Painting by Theodore Poulakis

The Archangel Michael was created by Greek painter Theodore Poulakis. He was also a teacher. He was affiliated with Greek painter Philotheos Skoufos. Poulakis was active on the Ionian Islands and Venice. He studied painting in Venice for over a decade. He was also involved with Venetian politics. He was a member of the quarantia. He was a representative of two schools, the Cretan School and Heptanese School. He is considered one of the founding members of the Heptanese School along with Elias Moskos. One hundred thirty of his paintings survived.
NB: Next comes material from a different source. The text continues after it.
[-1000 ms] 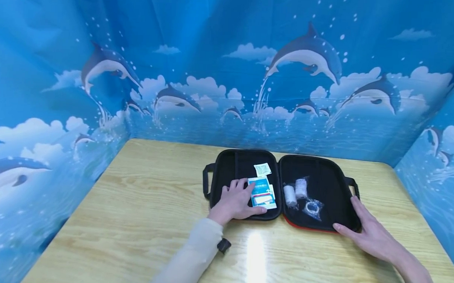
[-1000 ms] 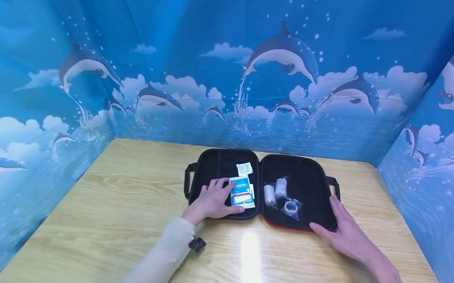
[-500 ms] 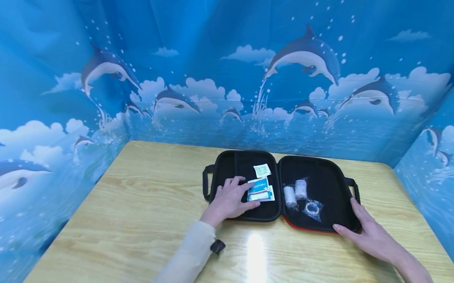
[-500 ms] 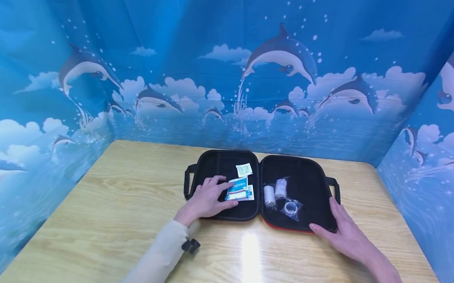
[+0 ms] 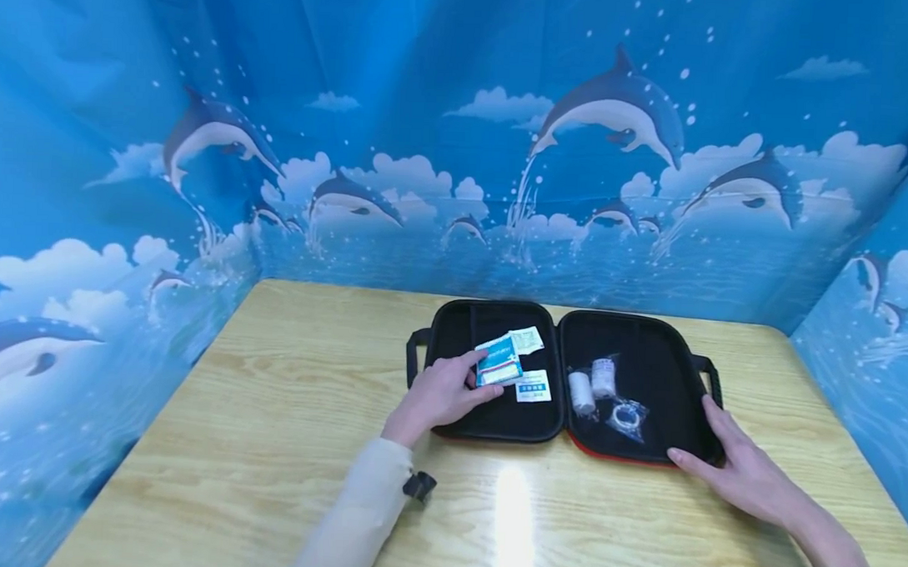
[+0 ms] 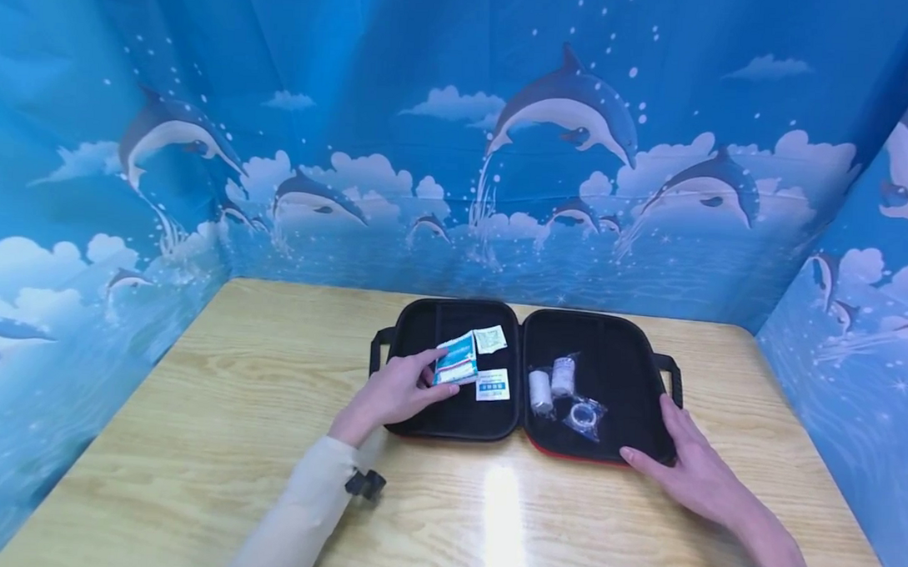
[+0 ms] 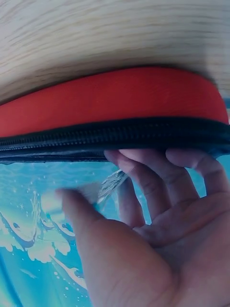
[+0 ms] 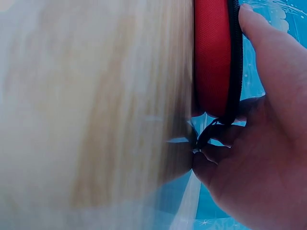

The Archangel Micheal is a biblical figure associated with the old testament. The earliest surviving documented usage of his name is from 3rd and 2nd-century Hebrew texts. He is often associated with the apocalypse. He is often the chief of the angels and archangels. He is typically responsible for the care of humanity. Christianity adopted old testament traditions concerning the Archangel. Michael is mentioned explicitly in Revelation 12:7–12, where he battles Satan. He has been depicted in Greek Italian Byzantine art since the dawn of the new religion.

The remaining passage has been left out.